La casistica recente dimostra che la distribuzione illegale di farmaci sul territorio ha una bassa incidenza e sfrutta in maniera discontinua i canali di distribuzione meno controllati, come ad esempio i negozi "etnici" di alcune comunità straniere: il rinvenimento del prodotto sospetto potrebbe quindi avvenire per opera di un investigatore non specializzato, che dovrà rapportarsi agli esperti presenti a livello centrale per poter classificare correttamente il caso.

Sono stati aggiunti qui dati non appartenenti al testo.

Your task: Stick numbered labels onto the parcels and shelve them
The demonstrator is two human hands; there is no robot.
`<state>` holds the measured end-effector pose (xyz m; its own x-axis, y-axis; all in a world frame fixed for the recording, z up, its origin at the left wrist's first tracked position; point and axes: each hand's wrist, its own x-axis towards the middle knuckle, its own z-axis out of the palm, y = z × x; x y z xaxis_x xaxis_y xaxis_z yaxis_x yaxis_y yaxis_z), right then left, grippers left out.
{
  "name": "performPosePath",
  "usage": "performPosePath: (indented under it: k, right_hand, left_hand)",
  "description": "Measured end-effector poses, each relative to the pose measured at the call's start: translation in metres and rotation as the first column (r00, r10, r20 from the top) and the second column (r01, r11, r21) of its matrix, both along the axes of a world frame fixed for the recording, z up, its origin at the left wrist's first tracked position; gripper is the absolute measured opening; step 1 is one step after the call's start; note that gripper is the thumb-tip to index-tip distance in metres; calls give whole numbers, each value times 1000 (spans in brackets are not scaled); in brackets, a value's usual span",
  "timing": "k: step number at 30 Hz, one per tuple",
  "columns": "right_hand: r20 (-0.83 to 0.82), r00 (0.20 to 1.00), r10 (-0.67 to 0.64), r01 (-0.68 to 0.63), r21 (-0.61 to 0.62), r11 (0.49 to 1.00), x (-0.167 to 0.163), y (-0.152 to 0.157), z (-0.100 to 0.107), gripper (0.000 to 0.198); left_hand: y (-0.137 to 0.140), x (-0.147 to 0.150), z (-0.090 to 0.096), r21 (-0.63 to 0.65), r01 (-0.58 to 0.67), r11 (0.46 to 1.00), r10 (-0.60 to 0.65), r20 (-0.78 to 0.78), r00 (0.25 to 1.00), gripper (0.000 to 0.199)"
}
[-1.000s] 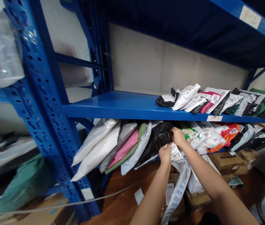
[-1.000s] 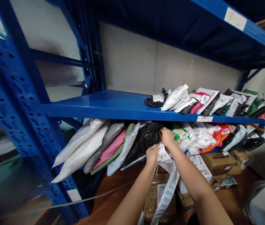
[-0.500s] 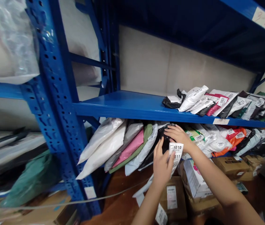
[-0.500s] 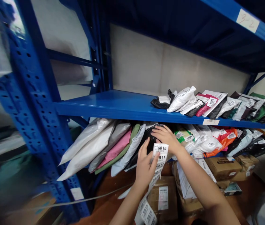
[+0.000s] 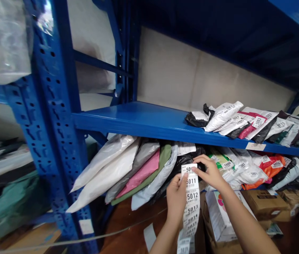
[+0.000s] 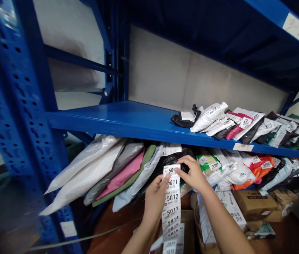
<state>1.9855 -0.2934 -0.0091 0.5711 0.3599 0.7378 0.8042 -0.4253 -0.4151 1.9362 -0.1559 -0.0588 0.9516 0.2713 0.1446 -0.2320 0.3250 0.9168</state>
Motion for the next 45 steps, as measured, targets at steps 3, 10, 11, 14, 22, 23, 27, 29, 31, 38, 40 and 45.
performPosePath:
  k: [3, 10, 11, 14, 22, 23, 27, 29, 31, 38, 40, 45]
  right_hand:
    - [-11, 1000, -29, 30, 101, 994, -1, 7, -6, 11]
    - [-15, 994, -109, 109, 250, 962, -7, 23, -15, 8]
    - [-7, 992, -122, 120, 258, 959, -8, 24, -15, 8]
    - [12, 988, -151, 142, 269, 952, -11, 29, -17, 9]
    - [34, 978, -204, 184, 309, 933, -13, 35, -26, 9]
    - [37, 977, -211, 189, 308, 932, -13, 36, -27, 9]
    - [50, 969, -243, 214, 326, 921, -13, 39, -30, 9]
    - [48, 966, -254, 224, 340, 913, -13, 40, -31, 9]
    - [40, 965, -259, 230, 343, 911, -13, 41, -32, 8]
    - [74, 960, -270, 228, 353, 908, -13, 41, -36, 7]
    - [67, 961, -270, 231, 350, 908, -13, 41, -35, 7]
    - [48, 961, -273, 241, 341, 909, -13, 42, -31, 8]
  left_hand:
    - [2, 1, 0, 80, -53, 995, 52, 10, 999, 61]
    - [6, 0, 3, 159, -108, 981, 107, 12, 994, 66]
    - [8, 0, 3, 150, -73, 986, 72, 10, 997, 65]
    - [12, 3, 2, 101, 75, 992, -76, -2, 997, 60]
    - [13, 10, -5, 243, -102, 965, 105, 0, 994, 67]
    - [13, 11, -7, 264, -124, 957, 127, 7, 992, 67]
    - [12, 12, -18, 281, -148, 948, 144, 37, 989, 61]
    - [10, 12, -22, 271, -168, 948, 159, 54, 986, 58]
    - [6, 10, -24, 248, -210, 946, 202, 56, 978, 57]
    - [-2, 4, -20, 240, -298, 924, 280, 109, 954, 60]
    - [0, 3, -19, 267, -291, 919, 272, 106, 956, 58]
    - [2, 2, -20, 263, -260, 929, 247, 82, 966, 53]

Laddove le forze di polizia locali rinvengano prodotti sospetti, riportano il fatto nella denuncia, facendo sì che il caso arrivi all’attenzione degli enti di coordinamento centrali, come la Direzione Centrale della Polizia Criminale (DCPC).
Le attività di contrasto alla contraffazione portate avanti dalle diverse forze di polizia operanti sul territorio vengono raccordate attraverso la DCPC, istituita nel 1984, allo scopo di coordinare le attività finalizzate a contrastare i fenomeni criminali.
La Direzione è da sempre uno dei principali attori coinvolti nella lotta alla contraffazione farmaceutica e funge da trait d’union tra IMPACT Italia e gli investigatori delle forze specializzate, come per esempio la Polizia postale, o le forze di polizia locali.
Nella DCPC, il coordinamento informativo anticrimine e per l’analisi strategica interforze sui fenomeni criminali è garantito dal Servizio Analisi Criminale (SAC), che ha istituito appositi "desk interforze", di carattere temporaneo, dedicati a problematiche connesse alla tutela della proprietà industriale ed intellettuale, come la contraffazione farmaceutica.